After migrating service accounts or computer accounts in the intra-forest environment, the target user can no longer authenticate to the source servers like MS SQL etc. when using Kerberos authentication. EventID 11 is found in the Event Log on Domain Controllers:
There are multiple accounts with name MSSQLSvc/ComputerName.DomainName.SysName.Company.Local:1433 of type DS_SERVICE_PRINCIPAL_NAME.
For more information, see Help and Support Center at http://go.microsoft.com/fwlink/events.asp .
NTLM authentication continues to function.
This is due to the fact that duplicate SPNs cannot exist in the same forest. SPNs are unique identifiers for the services running on the servers. Each service that uses Kerberos authentication needs to have an SPN set for it so that clients can identify the service on the network. It is registered in Active Directory attribute servicePrincipalName under a service account or computer account if service runs under the Local System Account. Any service or user can look up the SPN for another service. When they want to authenticate to such service, SPN is used to differentiate it from other services running in AD.

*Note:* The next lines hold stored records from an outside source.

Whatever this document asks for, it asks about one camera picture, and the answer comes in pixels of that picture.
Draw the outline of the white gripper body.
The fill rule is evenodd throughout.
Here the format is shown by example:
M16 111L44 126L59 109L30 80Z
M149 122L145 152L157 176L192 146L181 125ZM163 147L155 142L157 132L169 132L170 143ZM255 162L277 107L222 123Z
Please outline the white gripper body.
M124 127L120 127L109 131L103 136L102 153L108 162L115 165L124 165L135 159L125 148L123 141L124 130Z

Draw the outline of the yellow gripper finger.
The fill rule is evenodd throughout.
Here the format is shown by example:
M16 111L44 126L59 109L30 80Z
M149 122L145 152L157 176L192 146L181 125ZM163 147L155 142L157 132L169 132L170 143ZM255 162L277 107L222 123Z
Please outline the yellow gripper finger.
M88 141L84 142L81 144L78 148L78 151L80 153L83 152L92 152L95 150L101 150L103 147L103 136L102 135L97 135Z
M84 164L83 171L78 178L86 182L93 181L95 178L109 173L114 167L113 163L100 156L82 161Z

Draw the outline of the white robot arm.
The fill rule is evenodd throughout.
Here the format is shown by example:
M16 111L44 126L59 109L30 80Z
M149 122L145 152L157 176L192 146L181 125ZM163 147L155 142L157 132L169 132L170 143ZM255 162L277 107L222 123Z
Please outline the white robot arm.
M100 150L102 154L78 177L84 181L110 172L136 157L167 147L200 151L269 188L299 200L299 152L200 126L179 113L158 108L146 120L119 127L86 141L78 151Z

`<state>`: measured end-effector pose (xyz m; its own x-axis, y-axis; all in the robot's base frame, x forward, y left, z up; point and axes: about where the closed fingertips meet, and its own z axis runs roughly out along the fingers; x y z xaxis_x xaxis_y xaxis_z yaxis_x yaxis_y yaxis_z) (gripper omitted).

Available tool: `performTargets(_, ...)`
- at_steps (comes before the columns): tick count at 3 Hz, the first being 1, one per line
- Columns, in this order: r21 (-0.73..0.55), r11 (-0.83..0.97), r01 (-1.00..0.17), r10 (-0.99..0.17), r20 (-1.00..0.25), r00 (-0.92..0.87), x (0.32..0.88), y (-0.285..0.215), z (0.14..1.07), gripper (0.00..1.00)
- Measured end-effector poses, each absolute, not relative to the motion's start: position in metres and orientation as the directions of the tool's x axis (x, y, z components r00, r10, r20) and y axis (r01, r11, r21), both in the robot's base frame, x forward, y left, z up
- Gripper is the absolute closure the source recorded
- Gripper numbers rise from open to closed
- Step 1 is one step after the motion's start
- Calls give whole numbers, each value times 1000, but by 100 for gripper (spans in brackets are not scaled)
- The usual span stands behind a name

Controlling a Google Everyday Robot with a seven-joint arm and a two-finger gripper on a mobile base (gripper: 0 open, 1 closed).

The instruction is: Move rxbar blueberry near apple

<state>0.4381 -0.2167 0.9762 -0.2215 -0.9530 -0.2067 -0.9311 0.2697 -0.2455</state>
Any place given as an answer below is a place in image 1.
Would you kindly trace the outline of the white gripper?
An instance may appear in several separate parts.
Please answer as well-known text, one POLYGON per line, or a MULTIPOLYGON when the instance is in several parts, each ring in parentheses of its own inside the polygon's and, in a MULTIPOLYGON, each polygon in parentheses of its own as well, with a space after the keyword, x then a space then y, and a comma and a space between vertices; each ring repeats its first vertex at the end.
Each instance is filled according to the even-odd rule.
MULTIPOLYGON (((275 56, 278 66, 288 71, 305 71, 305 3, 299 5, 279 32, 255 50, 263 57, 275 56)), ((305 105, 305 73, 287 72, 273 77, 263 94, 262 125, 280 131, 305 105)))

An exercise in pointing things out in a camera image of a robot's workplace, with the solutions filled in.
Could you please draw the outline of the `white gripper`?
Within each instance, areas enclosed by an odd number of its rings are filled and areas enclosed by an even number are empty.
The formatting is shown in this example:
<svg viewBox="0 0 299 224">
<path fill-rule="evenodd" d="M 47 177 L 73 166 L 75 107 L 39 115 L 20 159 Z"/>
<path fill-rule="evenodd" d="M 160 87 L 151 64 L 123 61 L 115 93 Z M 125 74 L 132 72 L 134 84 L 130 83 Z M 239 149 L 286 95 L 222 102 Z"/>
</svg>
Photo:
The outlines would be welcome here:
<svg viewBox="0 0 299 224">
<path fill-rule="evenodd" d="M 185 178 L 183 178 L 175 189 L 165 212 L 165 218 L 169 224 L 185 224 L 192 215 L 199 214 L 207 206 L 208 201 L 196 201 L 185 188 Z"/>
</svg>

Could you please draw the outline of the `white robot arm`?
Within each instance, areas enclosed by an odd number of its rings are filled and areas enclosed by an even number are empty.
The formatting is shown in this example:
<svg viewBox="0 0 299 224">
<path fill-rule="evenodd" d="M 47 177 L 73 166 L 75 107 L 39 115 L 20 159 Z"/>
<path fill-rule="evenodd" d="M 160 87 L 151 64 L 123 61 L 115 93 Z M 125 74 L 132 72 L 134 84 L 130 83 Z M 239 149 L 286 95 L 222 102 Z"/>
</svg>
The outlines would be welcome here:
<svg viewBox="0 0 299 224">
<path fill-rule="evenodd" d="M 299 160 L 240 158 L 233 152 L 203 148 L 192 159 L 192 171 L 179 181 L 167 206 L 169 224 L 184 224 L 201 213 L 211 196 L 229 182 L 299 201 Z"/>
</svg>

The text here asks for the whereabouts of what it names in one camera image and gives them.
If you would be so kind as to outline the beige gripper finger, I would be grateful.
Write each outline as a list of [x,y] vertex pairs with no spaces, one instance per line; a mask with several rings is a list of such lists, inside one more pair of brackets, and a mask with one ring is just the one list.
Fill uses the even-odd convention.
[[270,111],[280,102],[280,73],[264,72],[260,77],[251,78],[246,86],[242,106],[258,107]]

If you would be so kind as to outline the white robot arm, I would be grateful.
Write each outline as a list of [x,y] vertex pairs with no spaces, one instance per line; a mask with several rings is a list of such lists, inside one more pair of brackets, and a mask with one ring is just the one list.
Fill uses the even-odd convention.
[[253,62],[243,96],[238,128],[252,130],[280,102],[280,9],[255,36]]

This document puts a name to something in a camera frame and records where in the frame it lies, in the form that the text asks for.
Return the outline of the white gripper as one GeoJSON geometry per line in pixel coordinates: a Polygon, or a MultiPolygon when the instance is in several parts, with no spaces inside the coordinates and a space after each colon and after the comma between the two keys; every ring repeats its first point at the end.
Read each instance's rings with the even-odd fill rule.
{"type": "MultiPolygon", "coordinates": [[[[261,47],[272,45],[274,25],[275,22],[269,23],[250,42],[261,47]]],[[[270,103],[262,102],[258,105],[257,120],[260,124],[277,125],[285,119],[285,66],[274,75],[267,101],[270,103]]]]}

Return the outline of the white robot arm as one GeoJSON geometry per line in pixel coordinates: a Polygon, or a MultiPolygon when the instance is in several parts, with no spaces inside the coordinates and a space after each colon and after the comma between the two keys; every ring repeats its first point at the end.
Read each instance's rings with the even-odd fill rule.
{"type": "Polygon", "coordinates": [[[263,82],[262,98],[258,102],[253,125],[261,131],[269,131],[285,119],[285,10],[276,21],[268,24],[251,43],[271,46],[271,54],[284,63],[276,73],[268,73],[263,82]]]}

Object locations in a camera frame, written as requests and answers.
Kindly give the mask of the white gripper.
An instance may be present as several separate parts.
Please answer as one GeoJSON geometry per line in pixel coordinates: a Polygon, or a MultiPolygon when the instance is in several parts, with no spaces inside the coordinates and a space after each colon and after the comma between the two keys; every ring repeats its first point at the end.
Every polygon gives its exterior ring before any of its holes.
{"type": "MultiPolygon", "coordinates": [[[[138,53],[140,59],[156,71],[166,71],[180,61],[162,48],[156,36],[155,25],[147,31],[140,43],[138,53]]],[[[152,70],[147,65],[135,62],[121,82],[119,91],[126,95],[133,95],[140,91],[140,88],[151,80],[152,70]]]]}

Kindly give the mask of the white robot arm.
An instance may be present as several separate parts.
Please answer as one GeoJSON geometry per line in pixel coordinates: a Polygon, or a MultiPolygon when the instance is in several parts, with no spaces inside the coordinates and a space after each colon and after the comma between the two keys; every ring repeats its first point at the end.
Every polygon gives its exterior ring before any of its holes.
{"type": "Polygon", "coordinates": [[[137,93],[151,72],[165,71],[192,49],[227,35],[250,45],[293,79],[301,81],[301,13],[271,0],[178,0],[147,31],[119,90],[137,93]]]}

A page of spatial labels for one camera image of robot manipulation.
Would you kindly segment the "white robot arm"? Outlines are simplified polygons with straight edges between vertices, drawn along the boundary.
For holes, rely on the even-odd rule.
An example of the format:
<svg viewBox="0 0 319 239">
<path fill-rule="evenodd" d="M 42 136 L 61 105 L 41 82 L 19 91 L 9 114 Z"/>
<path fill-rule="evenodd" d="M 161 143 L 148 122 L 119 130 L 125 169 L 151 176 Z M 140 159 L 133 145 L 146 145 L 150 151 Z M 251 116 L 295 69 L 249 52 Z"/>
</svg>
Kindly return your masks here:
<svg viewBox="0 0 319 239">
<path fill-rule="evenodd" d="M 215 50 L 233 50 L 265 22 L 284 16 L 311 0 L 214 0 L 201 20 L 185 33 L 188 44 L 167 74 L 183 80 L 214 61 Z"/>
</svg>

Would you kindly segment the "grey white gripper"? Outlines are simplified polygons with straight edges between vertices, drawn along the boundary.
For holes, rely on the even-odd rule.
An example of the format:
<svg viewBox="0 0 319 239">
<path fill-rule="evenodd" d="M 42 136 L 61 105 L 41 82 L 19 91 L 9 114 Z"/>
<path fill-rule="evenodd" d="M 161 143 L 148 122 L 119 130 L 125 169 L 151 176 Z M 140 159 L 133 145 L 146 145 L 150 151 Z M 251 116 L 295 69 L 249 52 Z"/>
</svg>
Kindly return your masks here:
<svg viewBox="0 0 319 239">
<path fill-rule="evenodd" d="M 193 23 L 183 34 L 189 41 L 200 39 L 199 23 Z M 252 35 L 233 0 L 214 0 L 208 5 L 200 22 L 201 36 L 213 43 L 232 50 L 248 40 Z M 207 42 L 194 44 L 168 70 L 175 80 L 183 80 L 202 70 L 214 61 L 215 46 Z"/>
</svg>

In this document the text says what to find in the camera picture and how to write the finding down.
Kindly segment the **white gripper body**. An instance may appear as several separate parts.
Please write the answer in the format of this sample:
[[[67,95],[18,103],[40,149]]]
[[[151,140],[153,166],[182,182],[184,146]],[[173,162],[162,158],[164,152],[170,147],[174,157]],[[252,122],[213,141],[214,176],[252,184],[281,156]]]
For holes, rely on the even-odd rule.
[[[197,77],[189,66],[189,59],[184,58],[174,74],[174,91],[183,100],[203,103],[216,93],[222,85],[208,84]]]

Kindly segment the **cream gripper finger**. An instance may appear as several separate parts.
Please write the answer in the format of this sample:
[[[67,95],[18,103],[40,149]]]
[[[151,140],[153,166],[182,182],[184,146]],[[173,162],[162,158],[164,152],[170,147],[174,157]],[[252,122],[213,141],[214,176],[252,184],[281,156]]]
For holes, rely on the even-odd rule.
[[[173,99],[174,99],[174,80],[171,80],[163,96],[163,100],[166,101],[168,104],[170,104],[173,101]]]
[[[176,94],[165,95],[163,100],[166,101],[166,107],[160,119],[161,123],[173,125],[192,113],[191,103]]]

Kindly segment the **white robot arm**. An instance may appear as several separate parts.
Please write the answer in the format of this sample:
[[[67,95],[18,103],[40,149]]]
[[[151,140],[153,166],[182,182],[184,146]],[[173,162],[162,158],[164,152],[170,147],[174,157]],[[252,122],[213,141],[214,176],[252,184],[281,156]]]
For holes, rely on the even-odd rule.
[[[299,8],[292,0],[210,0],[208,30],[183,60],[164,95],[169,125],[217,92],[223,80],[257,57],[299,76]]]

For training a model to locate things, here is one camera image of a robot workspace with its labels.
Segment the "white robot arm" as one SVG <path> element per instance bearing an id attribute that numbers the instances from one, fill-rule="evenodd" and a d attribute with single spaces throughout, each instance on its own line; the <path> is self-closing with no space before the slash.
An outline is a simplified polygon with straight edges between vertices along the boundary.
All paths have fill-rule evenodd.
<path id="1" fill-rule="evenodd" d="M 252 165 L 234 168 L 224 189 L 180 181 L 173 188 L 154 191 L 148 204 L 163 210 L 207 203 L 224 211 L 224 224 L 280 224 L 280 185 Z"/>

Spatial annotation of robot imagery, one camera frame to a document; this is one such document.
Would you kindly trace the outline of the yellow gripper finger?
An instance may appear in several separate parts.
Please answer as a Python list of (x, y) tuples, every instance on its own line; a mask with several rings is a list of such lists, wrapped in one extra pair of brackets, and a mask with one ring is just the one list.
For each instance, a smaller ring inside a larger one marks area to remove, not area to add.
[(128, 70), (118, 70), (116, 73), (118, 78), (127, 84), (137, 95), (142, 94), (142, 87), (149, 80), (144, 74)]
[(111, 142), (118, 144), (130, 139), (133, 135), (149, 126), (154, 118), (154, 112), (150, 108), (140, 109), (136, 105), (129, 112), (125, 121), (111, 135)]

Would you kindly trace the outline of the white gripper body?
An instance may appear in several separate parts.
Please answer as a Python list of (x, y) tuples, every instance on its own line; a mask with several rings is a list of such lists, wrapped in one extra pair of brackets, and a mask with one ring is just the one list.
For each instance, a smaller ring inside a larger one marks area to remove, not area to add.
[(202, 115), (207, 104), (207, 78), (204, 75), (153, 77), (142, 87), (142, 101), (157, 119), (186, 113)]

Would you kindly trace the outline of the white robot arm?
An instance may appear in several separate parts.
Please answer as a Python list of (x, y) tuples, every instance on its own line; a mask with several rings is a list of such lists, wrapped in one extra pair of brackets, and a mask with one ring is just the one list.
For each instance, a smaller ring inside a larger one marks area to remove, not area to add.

1. Please skip servicePrincipalName attribute when doing intra-forest service accounts or computer accounts migration with migration session or directory synchronization.
2. Follow this Microsoft KB Article ID: 321044 to set proper SPNs for the migrated computer or service accounts:
"Event ID 11 in the System log of domain controllers"
http://support.microsoft.com/kb/321044
OR
"Service Logons Fail Due to Incorrectly Set SPNs"
http://technet.microsoft.com/en-us/library/cc772897.aspx
According to Microsoft:
"Kerberos uses SPNs extensively. When a Kerberos client uses its TGT to request a service ticket for a specific service, the service is actually identified by its SPN. The KDC will grant the client a service ticket that is encrypted in part with a shared secret that the service account as identified by the AD account that matches the SPN has (basically the account password). In the case of a duplicate SPN, what can happen is that the KDC will generate a service ticket that may be created based on the shared secret of the wrong account. Then, when the client provides that ticket to the service during authentication, the service itself cannot decrypt it and the auth fails. The server will typically log an "AP Modified" error and the client will see a "wrong principal" error code.
So, duplicate SPNs are very bad, much in the same way that duplicate UPNs are bad. Both can cause Kerb auth to break and Windows uses Kerb for auth
everywhere it can."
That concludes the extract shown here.